El rechazo de los tejidos transplantados se produce como consecuencia de mecanismos inmunológicos de tipo celular( linfocitos, granulocitos y macrófagos), además de esta causa hay otra que se produce debido a la parte glucídica del glucocalix de la membrana plasmática.
Hay ciertas zonas del cuerpo que se denominan "privilegiadas" y en estas los injertos pieden prosperar durante un largo periodo sin que se produzca una respuesta inmunológica; un ejemplo seria las meninges y la cámara anterior del ojo donde no hay drenaje linfático.
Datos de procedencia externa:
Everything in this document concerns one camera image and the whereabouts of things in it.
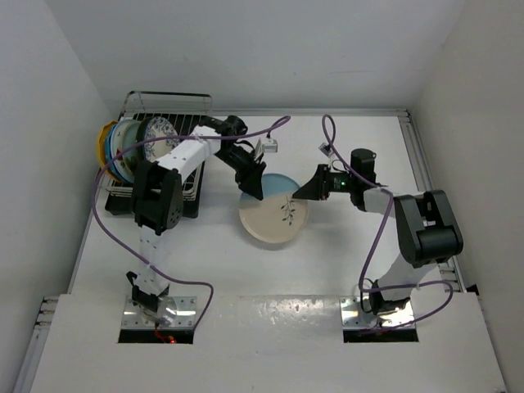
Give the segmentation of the cream and blue plate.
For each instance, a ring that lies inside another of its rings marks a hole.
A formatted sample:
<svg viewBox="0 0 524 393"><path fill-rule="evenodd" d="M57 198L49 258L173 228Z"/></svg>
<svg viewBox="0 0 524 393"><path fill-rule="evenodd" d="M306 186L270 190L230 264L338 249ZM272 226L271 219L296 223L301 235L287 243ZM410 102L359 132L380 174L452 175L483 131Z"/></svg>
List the cream and blue plate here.
<svg viewBox="0 0 524 393"><path fill-rule="evenodd" d="M262 201L241 194L238 212L242 226L258 241L287 243L305 226L309 216L308 201L293 197L299 184L284 174L264 174L262 188Z"/></svg>

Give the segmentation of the blue floral rim plate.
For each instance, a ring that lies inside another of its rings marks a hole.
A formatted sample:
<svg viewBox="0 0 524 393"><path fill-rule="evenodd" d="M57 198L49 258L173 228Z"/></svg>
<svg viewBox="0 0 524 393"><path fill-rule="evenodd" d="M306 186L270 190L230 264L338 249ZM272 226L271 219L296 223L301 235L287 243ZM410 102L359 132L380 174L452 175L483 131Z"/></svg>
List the blue floral rim plate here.
<svg viewBox="0 0 524 393"><path fill-rule="evenodd" d="M151 117L144 124L145 129L142 133L142 139L154 139L154 142L145 143L142 146L146 160L153 162L176 148L178 139L166 139L166 137L178 135L178 132L165 117Z"/></svg>

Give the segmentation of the white watermelon plate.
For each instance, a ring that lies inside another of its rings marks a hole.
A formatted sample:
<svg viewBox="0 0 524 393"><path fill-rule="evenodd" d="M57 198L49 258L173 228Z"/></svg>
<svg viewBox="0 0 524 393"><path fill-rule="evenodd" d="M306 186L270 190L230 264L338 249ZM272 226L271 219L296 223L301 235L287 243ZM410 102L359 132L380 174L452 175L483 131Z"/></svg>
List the white watermelon plate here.
<svg viewBox="0 0 524 393"><path fill-rule="evenodd" d="M133 120L121 120L111 130L109 139L110 158L113 159L123 150L124 135L128 128L133 124ZM126 168L123 157L115 160L110 165L111 171L119 177L120 180L131 183L131 172Z"/></svg>

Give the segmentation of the mint green flower plate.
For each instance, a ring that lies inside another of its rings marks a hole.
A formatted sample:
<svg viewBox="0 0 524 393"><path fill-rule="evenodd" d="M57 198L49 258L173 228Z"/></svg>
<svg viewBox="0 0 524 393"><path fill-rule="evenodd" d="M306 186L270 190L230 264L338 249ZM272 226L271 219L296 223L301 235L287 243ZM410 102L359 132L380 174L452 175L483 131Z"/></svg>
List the mint green flower plate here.
<svg viewBox="0 0 524 393"><path fill-rule="evenodd" d="M126 150L137 142L137 133L140 126L140 122L134 120L125 130L122 139L120 150ZM138 165L138 149L135 147L133 150L126 152L122 155L119 162L122 164L123 169L129 177L134 175L134 171Z"/></svg>

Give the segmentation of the blue polka dot plate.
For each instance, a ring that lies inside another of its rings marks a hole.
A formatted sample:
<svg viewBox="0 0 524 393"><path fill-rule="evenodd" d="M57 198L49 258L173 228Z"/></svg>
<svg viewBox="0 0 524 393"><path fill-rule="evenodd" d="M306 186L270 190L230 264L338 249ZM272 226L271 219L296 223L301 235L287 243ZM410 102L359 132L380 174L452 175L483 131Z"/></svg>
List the blue polka dot plate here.
<svg viewBox="0 0 524 393"><path fill-rule="evenodd" d="M104 140L105 162L107 162L107 161L112 159L112 154L111 154L111 137L112 137L114 128L115 128L115 126L117 124L118 124L118 122L113 120L109 124L109 130L106 133L106 137L105 137L105 140ZM111 173L111 176L115 179L116 182L118 182L118 183L123 183L124 182L124 179L120 176L120 174L118 173L118 170L114 167L113 164L110 165L108 171Z"/></svg>

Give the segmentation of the yellow plate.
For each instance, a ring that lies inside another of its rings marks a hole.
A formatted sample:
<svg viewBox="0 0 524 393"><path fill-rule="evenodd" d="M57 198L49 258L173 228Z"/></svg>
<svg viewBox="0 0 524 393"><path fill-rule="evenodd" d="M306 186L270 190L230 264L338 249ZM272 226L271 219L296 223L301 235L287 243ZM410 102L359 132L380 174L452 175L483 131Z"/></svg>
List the yellow plate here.
<svg viewBox="0 0 524 393"><path fill-rule="evenodd" d="M105 153L105 142L106 137L111 131L111 129L118 124L117 120L112 120L109 123L105 124L99 134L97 135L97 143L96 143L96 154L97 154L97 162L99 164L100 168L103 168L106 165L106 153Z"/></svg>

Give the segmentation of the dark teal blossom plate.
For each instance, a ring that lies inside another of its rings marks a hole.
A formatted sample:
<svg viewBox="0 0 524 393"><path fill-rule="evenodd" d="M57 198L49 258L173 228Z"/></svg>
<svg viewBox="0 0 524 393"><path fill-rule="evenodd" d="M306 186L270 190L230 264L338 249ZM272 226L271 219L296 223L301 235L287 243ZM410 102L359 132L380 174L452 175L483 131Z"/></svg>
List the dark teal blossom plate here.
<svg viewBox="0 0 524 393"><path fill-rule="evenodd" d="M144 140L147 139L145 137L147 126L149 125L152 119L153 119L152 116L147 117L138 126L138 131L136 134L136 143L143 142ZM144 145L140 145L137 147L137 158L138 158L138 162L145 160Z"/></svg>

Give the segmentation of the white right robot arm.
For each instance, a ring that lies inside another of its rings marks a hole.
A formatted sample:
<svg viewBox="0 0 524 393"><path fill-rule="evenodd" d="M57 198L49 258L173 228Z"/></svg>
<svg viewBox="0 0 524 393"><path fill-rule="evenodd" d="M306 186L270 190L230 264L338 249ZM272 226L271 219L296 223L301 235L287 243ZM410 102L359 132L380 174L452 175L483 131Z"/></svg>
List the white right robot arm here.
<svg viewBox="0 0 524 393"><path fill-rule="evenodd" d="M446 262L463 250L463 237L445 192L394 195L376 182L376 153L354 149L350 168L332 170L317 166L312 179L294 192L296 200L325 201L333 192L347 193L358 210L395 220L400 253L388 271L369 289L368 304L361 308L374 315L402 309L434 264Z"/></svg>

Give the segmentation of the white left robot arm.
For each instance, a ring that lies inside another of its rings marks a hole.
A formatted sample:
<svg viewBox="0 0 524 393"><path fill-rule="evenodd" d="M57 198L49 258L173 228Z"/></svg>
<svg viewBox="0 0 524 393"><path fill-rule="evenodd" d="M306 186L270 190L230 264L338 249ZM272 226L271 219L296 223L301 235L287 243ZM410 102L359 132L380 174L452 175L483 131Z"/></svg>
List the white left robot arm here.
<svg viewBox="0 0 524 393"><path fill-rule="evenodd" d="M129 272L127 277L132 285L132 300L161 323L174 318L169 285L176 280L161 272L159 265L168 253L165 233L183 215L183 183L188 176L216 156L234 170L234 181L241 191L258 201L264 198L262 175L266 164L260 155L238 144L247 130L244 121L235 115L226 120L206 116L170 152L138 165L131 211L140 228L138 258L146 268L141 273Z"/></svg>
El rechaze de un tejido puede ser hiperagudo que es aquel que se manifiesta en un periodo de horas o minutos después de realizar el transplante, en el cual se van a producir lesiones vasculares debido a la incompatibilidad de anticuerpos y antígenos y finalmente se destruirá el dejido incorporado. Por otro lado cabe destacar el transplante agudo el cual se muestra en un espacio de días o semanas pero puede ocurrir meses después si se suspende el tratamiento al inmunosupresor. Su origen está en mecanismos humorales y celulares y cuanto más rápido se de más se asemeja al hiperagudo. Al principio el tejido transplantado en el receptor tiene una vascularidad normal y un color típico pero progresivamente va a ir adquiriendo un color tumefacto lo cual provacará la pérdida del tejido. Finalmente esta el rechazo crónico que es aquel que se produce años después del acto quirúrjico y su origen es celular. Sus efectos son la obstrucción de las arterias las cuales se pueden convertir en cordones fibrosos provocando la pérdida de la función del órgano.